Start of Provided data

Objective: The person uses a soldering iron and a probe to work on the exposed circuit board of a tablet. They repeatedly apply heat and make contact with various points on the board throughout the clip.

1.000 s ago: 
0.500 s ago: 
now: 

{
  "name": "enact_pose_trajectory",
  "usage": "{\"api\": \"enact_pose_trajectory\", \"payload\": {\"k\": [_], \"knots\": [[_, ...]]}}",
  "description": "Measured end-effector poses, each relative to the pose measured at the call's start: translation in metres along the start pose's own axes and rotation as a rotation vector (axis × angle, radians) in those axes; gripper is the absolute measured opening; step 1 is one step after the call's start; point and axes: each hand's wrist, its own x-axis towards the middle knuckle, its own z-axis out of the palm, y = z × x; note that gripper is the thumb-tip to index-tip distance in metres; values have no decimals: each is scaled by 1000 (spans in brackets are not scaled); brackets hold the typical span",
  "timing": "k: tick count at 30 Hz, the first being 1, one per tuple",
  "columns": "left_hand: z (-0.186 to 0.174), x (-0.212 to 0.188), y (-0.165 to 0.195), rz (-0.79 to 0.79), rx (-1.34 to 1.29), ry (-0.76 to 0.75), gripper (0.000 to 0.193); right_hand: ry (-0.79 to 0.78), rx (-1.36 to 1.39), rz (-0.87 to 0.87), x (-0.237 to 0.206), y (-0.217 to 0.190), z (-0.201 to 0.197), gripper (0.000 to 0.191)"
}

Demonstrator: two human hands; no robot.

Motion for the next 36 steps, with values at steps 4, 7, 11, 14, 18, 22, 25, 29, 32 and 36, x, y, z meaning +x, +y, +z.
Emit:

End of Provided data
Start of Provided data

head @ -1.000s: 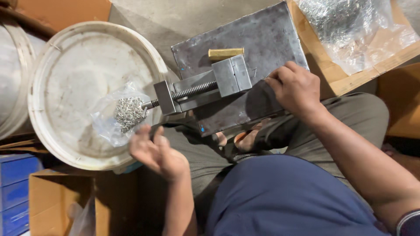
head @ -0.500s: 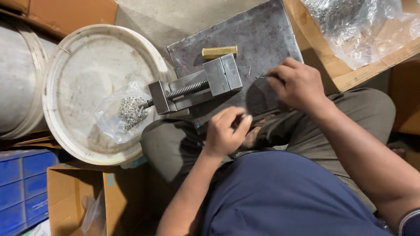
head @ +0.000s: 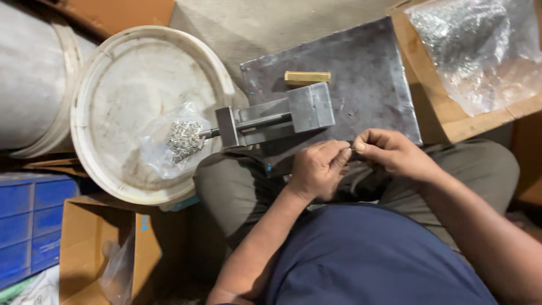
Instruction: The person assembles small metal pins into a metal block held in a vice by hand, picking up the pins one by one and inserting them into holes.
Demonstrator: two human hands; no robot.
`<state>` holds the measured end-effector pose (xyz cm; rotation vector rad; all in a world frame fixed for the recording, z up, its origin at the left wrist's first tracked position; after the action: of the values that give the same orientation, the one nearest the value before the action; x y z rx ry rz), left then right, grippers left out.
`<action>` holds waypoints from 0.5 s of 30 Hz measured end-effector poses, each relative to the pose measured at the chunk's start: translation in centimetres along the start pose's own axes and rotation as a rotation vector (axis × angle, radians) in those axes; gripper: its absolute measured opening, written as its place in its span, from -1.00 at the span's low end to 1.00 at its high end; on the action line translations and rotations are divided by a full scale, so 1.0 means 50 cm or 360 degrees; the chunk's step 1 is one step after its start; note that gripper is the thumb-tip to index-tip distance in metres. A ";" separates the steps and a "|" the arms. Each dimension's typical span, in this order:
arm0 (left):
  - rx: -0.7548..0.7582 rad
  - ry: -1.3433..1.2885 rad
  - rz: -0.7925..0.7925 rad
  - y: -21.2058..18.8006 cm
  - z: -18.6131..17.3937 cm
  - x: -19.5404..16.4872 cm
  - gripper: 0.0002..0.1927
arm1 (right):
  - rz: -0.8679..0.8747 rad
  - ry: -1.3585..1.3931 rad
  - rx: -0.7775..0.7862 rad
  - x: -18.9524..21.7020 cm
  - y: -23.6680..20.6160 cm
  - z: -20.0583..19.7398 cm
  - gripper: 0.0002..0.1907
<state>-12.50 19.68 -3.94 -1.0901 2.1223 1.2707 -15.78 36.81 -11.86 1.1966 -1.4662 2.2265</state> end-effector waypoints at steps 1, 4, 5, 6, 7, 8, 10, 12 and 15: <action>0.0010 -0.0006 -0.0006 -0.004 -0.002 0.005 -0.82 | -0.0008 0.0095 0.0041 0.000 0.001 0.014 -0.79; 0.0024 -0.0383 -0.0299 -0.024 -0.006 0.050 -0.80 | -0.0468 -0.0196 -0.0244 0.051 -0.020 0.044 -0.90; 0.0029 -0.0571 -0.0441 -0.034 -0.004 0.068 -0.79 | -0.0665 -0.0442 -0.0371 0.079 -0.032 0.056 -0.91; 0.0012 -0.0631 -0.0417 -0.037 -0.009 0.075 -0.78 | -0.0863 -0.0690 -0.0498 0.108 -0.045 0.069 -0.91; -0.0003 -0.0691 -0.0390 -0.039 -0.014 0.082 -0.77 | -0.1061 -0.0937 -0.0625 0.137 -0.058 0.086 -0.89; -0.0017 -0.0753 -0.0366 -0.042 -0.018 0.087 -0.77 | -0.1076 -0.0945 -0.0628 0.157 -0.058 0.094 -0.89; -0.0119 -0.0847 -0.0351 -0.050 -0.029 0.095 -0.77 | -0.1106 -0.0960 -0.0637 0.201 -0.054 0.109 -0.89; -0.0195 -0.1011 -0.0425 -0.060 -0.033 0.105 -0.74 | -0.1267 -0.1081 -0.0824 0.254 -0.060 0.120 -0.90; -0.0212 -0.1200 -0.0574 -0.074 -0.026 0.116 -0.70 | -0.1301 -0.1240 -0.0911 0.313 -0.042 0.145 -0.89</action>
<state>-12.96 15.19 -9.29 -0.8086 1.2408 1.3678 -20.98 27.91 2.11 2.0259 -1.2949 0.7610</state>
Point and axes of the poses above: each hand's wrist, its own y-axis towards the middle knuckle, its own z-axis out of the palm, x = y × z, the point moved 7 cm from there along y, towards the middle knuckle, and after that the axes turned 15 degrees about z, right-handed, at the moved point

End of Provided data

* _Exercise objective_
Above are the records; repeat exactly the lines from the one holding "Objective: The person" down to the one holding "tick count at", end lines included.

* _Written reply_
Objective: The person uses a soldering iron and a probe to work on the exposed circuit board of a tablet. They repeatedly apply heat and make contact with various points on the board throughout the clip.

1.000 s ago: 
0.500 s ago: 
now: 

{
  "name": "enact_pose_trajectory",
  "usage": "{\"api\": \"enact_pose_trajectory\", \"payload\": {\"k\": [_], \"knots\": [[_, ...]]}}",
  "description": "Measured end-effector poses, each relative to the pose measured at the call's start: translation in metres along the start pose's own axes and rotation as a rotation vector (axis × angle, radians) in those axes; gripper is the absolute measured opening; step 1 is one step after the call's start; point and axes: each hand's wrist, its own x-axis towards the middle knuckle, its own z-axis out of the palm, y = z × x; note that gripper is the thumb-tip to index-tip distance in metres; values have no decimals: each is scaled by 1000 (spans in brackets are not scaled); brackets hold the typical span",
  "timing": "k: tick count at 30 Hz, the first being 1, one per tuple",

The exercise is complete.